Date : 20010425
Dossier : IMM-1943-01
Référence neutre : 2001 CFPI 388
ENTRE :
LUCILLE RAMONA SMITH
demanderesse
- et -
LE MINISTRE DE LA CITOYENNETÉ ET DE L'IMMIGRATION
défendeur
MOTIFS DE L'ORDONNANCE ET ORDONNANCE
[1] La demanderesse est une citoyenne de la Barbade qui vit au Canada depuis l986. Cependant, elle ne s'est pas conformée à une mesure d'expulsion datée du 15 décembre 1992.

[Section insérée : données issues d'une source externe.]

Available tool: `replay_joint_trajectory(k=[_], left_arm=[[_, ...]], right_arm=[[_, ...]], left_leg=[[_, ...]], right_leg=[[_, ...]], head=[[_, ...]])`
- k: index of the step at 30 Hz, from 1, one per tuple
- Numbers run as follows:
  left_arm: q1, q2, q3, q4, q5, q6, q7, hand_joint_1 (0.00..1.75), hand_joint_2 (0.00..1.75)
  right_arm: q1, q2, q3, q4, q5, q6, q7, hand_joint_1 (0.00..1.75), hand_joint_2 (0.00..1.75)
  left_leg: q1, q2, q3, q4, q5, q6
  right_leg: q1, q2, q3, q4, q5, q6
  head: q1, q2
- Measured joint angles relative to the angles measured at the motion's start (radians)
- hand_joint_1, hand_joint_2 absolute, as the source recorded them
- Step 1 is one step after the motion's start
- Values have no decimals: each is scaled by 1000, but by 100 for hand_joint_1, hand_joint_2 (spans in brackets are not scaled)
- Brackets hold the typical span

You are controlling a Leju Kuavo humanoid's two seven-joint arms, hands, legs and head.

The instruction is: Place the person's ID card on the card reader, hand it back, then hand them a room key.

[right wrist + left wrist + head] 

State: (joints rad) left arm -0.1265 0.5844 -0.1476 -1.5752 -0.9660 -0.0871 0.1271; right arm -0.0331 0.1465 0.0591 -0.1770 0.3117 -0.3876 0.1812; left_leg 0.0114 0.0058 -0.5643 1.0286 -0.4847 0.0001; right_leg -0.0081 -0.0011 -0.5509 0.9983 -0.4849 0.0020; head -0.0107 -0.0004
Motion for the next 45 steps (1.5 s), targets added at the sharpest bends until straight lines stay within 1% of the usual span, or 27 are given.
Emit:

[2] Dans son affidavit, elle a déclaré avoir présenté le 27 septembre 1999 une demande de résidence permanente au Canada fondée sur des raisons d'ordre humanitaire et y avoir joint une lettre de son avocat datée du même jour. Dans cette lettre, on peut lire : [TRADUCTION] « À cause des conseils juridiques non professionnels qu'elle a reçus et sans qu'elle soit elle-même fautive, Lucille Smith n'a pas été informée des obligations auxquelles elle devait se conformer et elle ne s'est pas présentée aux entrevues prévues après le rejet de sa revendication du statut de réfugié. Par conséquent, elle n'était pas au courant de la mesure d'expulsion prononcée contre elle. » Une mesure d'expulsion avait été prononcée contre la demanderesse le 15 décembre 1992. Le même jour, elle avait signé un formulaire d'acceptation des conditions relatives à la mesure d'expulsion établissant qu'elle [TRADUCTION] « obt[iendrait] une confirmation écrite que chaque changement d'adresse domiciliaire au Canada [avait] été enregistré au préalable auprès d'un agent d'immigration au Centre d'Immigration Canada situé au 250, avenue Davisville, Toronto (Ontario) » .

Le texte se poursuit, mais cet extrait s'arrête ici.